▸ Work to complete
Count the lines below that contain the word "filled" and give only the number.

▸ Available data
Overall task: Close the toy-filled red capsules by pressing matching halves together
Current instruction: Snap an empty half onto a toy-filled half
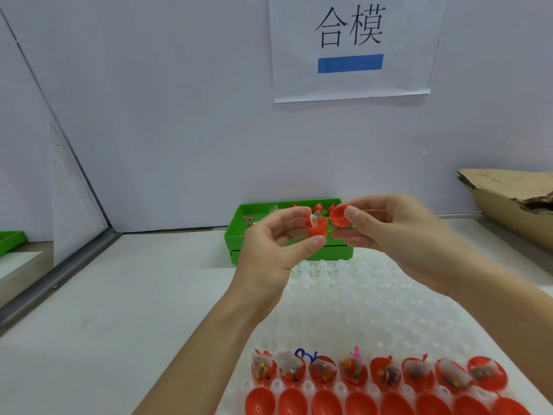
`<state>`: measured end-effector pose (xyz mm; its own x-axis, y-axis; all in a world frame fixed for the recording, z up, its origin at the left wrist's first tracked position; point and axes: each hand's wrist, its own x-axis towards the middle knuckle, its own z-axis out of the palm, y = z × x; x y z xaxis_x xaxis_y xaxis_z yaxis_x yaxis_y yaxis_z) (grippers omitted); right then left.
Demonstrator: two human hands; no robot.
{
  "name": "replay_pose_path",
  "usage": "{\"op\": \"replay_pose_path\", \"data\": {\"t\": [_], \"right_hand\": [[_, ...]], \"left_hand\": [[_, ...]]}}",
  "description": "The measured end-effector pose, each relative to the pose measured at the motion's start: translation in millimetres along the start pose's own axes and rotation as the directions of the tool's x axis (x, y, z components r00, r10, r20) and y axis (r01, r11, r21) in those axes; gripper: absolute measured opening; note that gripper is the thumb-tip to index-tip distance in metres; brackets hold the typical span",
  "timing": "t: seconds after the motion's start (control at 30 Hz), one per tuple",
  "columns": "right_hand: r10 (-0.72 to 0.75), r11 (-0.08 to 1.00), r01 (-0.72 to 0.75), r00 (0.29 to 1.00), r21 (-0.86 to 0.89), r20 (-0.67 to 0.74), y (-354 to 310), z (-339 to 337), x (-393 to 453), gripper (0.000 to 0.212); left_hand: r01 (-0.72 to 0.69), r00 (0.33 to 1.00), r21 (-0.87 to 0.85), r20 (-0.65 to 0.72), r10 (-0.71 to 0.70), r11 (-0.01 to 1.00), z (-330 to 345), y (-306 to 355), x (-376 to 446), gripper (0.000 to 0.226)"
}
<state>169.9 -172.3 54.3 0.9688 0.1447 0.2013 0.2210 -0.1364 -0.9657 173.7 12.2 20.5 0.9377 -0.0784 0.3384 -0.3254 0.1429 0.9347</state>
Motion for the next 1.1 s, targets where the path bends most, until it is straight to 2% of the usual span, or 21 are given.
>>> {"op": "replay_pose_path", "data": {"t": [0.13, 0.4, 0.57, 0.77, 0.87, 1.0, 1.1], "right_hand": [[0.008, 0.999, -0.009, 1.0, 0.043, 0.024, -2, -2, 0, 0.014], [0.021, 0.998, -0.023, 0.999, 0.064, 0.025, -2, -5, 1, 0.017], [0.05, 0.994, -0.057, 0.996, 0.094, 0.073, -1, -4, 1, 0.027], [-0.008, 0.993, -0.009, 0.991, 0.121, 0.135, 0, -9, 1, 0.039], [-0.04, 0.998, 0.03, 0.981, 0.055, 0.19, 1, -13, 2, 0.037], [-0.109, 0.985, 0.13, 0.979, -0.114, 0.174, 1, -15, 3, 0.036], [-0.142, 0.977, 0.167, 0.975, -0.135, 0.173, 0, -14, 3, 0.032]], "left_hand": [[0.003, 1.0, -0.045, 0.012, -0.003, 0.999, 0, 0, 1, 0.051], [0.013, 0.998, -0.059, 0.062, -0.01, 0.998, 0, 3, 0, 0.037], [-0.031, 0.997, 0.064, 0.067, 0.026, 0.997, 1, 6, -3, 0.033], [-0.014, 0.996, 0.104, 0.085, 0.005, 0.995, 2, 7, -5, 0.03], [-0.014, 0.996, 0.102, 0.089, 0.005, 0.995, 0, 8, -4, 0.03], [-0.021, 0.99, 0.119, 0.142, 0.004, 0.993, -2, 8, -4, 0.034], [-0.029, 0.987, 0.142, 0.16, 0.006, 0.989, -2, 8, -5, 0.029]]}}
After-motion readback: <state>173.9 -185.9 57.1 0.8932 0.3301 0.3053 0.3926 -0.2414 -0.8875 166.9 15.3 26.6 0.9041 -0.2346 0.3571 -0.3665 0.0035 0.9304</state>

▸ Written response
2